Nicolas Ollivier : Les difficultés de recrutement ne démontrent-elles pas une activité industrielle soutenue ?
Yannick Feillens : Certaines compétences étaient en tension bien avant la COVID. Le rebond industriel actuel accroit cette tension. Les soudeurs sont en tension depuis longtemps. Et mes clients ont des difficultés à recruter de nombreux métiers : couturiers, chaudronniers, etc. Cette situation amène plusieurs réflexions.
Je vais vous choquer, mais le meilleur recrutement est celui que l’on n’a pas à faire. Surtout quand certains métiers mettent des mois voire des années à être maîtrisés. Il y a de vrais sujets autour de la qualité du management et de la rétention des équipes. Le sujet est vaste et il y a une véritable transformation à réaliser.
Ensuite, il y a une notion de frugalité qui me tient à cœur. Si vous faites faire des choses inutiles ou inefficaces à des compétences rares, vous créez artificiellement deux problèmes : le premier c’est que vous augmentez inutilement votre besoin sur cette compétence rare. Le deuxième c’est qu’en leur faisant faire des tâches à faible intérêt vous contribuez à un désintérêt pour le poste et vous aggravez votre enjeu de rétention.
NO : Quelles pistes identifiez-vous ?
YF : Plus que jamais le lean et la chasse à la non-valeur ajoutée sont d’actualité. Et cela est vrai sur toutes les fonctions. Nous parlions tout à l’heure de la fonction supply-chain. Si vous faites faire des clics ou des manipulations manuelles que vous pourriez dématérialiser à des techniciens supply-chain, c’est comme si vous faisiez faire des pas inutiles que vous pourriez supprimer à une couturière ou à un chaudronnier.
NO : Mais n’y a-t-il pas un risque de démotivation par perte de variété dans l’emploi ?
YF : Bien au contraire. D’abord, je ne crois pas que les collaborateurs auxquels vous faites faire des choses inutiles soient satisfaits de leur situation. Il y a, dans les ateliers, une satisfaction du geste bien fait et je constate que les gens dont on améliore les postes sont globalement satisfaits.
Bien entendu, les améliorations de performance doivent se faire avec les opérateurs. Vous allez les impliquer dans le diagnostic, les évolutions, les tests, les améliorations à apporter au poste. Cette implication des opérateurs et techniciens est essentielle. Dans les PME et ETI, les collaborateurs comprennent bien l’impératif de productivité. Il faut entendre et résoudre leurs problèmes d’ergonomie, de pertes de temps. Et leur apporter des idées réalistes.

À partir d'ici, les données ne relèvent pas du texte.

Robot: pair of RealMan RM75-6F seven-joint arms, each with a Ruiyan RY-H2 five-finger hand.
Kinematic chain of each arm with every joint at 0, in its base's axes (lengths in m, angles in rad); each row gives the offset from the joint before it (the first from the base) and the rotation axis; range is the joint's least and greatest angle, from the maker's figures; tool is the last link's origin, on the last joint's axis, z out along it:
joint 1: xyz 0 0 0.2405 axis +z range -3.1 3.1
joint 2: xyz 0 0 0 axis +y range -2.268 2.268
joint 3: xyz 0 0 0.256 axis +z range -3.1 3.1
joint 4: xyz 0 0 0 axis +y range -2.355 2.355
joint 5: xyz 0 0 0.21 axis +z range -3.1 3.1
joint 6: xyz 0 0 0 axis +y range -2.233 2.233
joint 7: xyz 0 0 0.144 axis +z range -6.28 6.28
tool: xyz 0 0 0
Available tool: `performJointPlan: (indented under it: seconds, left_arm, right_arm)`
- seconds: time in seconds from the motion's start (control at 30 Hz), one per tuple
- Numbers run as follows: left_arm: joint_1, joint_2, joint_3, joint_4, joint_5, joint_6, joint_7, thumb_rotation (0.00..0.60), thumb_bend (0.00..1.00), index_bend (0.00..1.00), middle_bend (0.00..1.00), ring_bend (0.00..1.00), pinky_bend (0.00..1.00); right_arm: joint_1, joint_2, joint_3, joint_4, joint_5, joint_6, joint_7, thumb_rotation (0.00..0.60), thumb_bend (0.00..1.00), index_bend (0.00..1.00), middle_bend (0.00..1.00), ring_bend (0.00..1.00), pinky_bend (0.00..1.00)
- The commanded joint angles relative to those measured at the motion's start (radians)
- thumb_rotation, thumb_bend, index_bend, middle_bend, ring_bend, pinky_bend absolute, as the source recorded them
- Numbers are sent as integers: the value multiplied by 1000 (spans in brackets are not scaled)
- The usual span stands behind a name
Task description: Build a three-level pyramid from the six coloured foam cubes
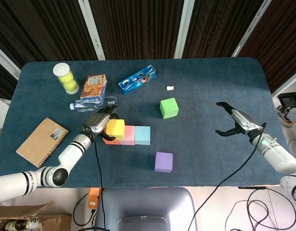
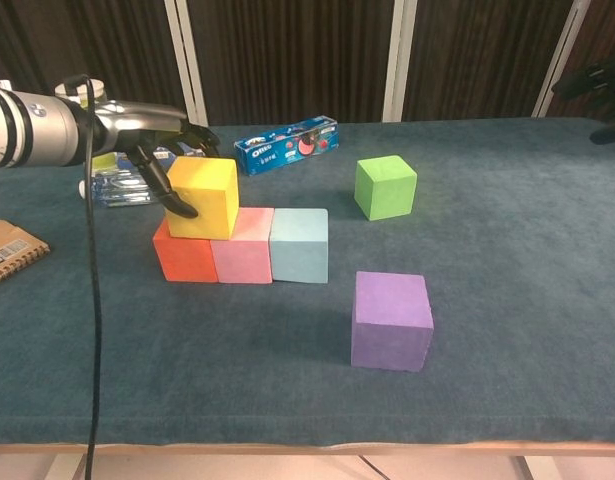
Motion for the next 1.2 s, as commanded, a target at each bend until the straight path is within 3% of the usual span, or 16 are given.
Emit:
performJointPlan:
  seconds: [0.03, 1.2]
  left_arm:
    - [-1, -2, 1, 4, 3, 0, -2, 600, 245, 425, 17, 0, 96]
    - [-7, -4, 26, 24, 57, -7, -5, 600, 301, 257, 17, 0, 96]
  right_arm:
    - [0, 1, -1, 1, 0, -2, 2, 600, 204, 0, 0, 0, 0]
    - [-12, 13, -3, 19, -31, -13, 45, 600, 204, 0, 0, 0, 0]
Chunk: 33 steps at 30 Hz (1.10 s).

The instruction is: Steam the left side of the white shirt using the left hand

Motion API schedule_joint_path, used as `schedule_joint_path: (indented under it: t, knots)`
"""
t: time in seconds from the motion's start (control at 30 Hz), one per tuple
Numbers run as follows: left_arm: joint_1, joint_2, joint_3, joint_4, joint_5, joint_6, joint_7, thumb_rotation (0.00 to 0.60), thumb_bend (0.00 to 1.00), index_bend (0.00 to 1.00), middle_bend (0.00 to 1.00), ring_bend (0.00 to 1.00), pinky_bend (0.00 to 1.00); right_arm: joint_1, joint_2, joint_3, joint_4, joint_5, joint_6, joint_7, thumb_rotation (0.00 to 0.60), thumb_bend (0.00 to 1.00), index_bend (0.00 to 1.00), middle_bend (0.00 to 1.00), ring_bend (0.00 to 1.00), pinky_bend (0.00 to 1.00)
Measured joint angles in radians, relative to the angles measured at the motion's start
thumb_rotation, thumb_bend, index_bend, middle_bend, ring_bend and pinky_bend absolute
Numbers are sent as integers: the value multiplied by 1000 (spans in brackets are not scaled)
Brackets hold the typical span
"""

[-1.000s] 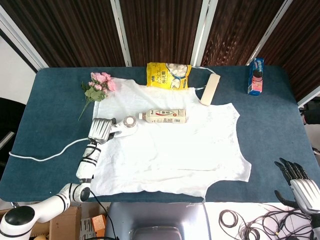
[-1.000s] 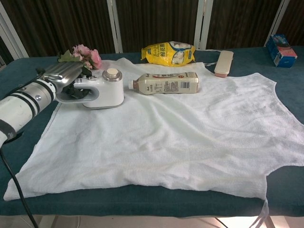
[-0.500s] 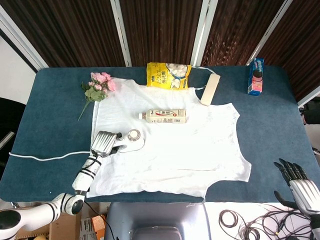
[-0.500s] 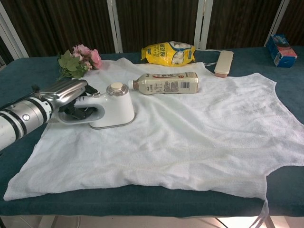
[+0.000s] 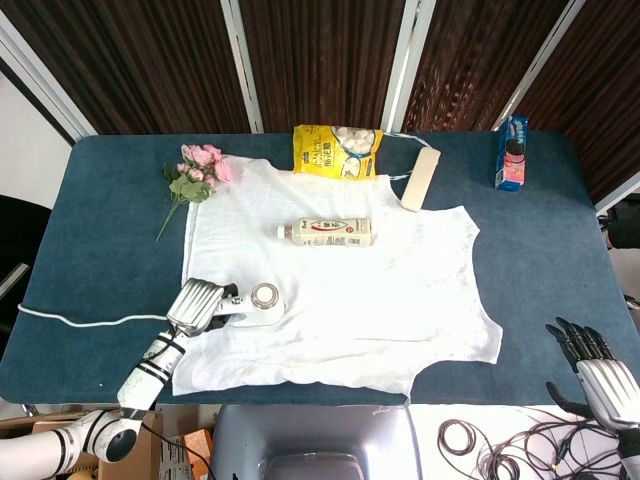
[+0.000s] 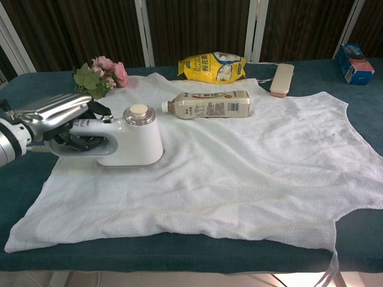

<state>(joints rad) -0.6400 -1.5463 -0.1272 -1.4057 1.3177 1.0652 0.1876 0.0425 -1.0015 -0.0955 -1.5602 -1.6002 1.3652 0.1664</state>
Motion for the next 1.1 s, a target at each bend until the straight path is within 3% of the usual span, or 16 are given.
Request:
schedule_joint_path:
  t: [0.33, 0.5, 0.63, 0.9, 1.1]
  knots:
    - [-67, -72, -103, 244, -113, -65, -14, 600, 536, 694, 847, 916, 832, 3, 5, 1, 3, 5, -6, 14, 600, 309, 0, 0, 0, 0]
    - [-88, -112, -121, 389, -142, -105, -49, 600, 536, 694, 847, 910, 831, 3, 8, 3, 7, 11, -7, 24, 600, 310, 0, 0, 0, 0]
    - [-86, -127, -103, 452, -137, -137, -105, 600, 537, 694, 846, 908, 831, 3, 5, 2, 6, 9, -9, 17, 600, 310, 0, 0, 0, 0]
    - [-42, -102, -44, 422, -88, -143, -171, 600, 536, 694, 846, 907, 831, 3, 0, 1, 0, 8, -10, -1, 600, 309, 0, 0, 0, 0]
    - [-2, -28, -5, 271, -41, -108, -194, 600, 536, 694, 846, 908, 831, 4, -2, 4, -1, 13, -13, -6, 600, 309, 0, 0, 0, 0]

En un sens vous troquez cette variété factice d’activité contre de l’ergonomie, du temps passé en groupe de travail. Vous supprimez des pas inutiles et redonnez aux opérateurs la possibilité d’avoir un impact sur leur propre travail. Au-delà de la performance, cette implication est un levier négligé de la motivation et donc de la rétention.

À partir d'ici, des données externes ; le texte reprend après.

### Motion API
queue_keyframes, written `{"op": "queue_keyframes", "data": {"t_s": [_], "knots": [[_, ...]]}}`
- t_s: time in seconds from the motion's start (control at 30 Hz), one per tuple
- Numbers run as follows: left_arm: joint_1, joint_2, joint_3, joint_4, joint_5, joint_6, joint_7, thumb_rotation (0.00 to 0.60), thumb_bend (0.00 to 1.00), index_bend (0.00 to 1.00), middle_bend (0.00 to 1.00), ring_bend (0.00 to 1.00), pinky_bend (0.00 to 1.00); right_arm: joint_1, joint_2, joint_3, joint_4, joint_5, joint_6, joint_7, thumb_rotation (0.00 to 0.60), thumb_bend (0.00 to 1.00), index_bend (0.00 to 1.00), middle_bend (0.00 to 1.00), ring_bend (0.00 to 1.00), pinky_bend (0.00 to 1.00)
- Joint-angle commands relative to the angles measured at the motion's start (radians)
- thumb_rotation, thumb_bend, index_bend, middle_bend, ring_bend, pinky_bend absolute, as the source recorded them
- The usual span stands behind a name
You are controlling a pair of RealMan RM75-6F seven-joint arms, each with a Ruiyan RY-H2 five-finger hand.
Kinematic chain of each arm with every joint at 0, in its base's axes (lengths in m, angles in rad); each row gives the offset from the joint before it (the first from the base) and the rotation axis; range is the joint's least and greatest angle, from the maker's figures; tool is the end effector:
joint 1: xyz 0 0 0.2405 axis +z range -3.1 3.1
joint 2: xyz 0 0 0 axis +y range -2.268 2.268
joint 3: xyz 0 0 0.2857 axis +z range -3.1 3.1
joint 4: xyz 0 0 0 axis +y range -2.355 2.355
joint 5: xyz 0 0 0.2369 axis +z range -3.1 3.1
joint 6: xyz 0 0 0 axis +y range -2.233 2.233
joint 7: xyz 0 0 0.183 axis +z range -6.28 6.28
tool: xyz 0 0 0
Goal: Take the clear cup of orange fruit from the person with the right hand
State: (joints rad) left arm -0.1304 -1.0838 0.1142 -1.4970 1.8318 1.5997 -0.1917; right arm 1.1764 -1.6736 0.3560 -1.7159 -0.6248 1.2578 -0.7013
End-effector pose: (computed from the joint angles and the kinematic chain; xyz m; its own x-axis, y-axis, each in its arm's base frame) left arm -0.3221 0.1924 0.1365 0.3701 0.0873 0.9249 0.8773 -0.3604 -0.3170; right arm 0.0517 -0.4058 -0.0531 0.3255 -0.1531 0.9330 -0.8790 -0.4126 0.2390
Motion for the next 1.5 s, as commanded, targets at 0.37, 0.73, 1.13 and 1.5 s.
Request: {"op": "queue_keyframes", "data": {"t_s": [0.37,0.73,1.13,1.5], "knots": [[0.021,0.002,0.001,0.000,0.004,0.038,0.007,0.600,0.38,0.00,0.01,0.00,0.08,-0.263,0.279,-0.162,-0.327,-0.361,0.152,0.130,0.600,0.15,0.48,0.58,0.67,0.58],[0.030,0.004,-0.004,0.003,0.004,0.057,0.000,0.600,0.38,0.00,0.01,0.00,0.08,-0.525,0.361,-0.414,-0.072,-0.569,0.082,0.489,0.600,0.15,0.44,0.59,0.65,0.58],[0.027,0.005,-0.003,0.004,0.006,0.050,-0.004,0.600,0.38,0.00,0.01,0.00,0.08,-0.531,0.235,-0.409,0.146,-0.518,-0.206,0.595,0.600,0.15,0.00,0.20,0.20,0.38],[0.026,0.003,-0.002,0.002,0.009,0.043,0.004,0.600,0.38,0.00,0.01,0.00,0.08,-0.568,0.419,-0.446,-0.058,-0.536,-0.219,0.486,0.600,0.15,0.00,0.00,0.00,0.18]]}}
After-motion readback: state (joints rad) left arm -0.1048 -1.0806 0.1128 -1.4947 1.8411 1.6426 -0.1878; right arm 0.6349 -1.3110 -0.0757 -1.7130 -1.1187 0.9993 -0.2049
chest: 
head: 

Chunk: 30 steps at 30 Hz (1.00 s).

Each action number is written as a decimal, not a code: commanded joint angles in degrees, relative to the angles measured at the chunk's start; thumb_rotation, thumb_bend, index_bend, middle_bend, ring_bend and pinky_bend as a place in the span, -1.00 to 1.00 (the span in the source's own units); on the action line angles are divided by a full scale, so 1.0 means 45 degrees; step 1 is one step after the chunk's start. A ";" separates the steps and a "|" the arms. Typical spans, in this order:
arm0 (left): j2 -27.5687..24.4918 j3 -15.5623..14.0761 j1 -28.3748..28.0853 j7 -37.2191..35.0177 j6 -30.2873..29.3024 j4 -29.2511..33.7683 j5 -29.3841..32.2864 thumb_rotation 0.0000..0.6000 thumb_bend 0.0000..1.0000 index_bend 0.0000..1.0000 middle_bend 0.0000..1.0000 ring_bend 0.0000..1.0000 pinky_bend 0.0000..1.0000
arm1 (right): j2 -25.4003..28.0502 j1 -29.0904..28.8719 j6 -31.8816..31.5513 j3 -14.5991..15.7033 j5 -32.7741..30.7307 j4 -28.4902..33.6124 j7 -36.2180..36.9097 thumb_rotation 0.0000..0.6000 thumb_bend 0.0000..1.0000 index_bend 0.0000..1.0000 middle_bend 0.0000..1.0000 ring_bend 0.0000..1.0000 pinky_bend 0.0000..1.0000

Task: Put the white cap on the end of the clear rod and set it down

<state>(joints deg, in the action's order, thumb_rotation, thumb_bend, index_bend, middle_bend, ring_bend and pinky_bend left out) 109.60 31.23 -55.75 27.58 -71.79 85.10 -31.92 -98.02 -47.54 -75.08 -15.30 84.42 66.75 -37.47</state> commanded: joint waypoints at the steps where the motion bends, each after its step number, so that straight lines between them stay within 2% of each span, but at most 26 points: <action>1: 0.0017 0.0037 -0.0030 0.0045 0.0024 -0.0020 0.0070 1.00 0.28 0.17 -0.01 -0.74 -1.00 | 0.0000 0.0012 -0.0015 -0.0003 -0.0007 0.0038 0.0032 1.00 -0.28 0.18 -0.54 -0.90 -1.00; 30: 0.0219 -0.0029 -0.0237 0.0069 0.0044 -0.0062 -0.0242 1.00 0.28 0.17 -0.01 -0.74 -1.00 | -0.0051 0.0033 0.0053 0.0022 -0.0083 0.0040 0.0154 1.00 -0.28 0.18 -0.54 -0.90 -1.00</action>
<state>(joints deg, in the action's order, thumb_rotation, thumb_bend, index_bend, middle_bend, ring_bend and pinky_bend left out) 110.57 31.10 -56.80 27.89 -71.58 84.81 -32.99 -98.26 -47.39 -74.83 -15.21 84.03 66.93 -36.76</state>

NO : Vous parlez souvent, dans vos publications, de process. Vous semblez aller à contre-courant avec la pensée émergente comme quoi les process sont contradictoires avec la créativité et le bien-être au travail ?
YF : Je crois que l’on mélange tout lorsque l’on oppose créativité et process.
Les process sont l’équivalent pour les fonctions tertiaires et les cadres du poste de travail pour les opérateurs. Quand un opérateur n’est pas productif ou qu’il se plaint de son poste de travail, vous ne lui dîtes pas « tu as raison, fichons tout le poste de travail en l’air, tu n’as qu’à travailler comme tu veux et peu importe l’impact que cela aura sur tes collègues ». Vous allez plutôt venir sur le terrain, échanger avec l’opérateur, lui demander quels sont ses problèmes ressentis, le regarder travailler pour identifier les pertes de temps dont il n’a pas peut-être pas conscience. Et travailler à la réorganisation des postes.
Le problème des process ce n’est pas les process en eux-mêmes mais la manière dont on les subit au lieu de les retravailler.
NO : Alors, faut-il plus ou moins de process ?
YF : Pour moi, la question n’est pas là. Il ne faut pas se leurrer : même si vous n’avez pas défini un process officiel, il y aura forcément au moins un voire plusieurs process informels et concurrents pour faire le job. Avec tous les risques que cela entraine : sous-optimisation, allongement des délais et fonctionnement en silos cloisonnés.
Ce qu’il faut ce sont des process plus performants, retravaillés régulièrement de manière transverse. Ce qui est très intéressant, c’est que, lorsque vous créez ces sessions de travail en commun autour de processus structurants, les gens découvrent ce qui se passe réellement chez leurs collègues et mesurent l’impact de leur travail dans l’organisation. Et quiconque a participé à une séance de VSM bien conduite sait quel niveau de créativité cela permet et exige à la fois.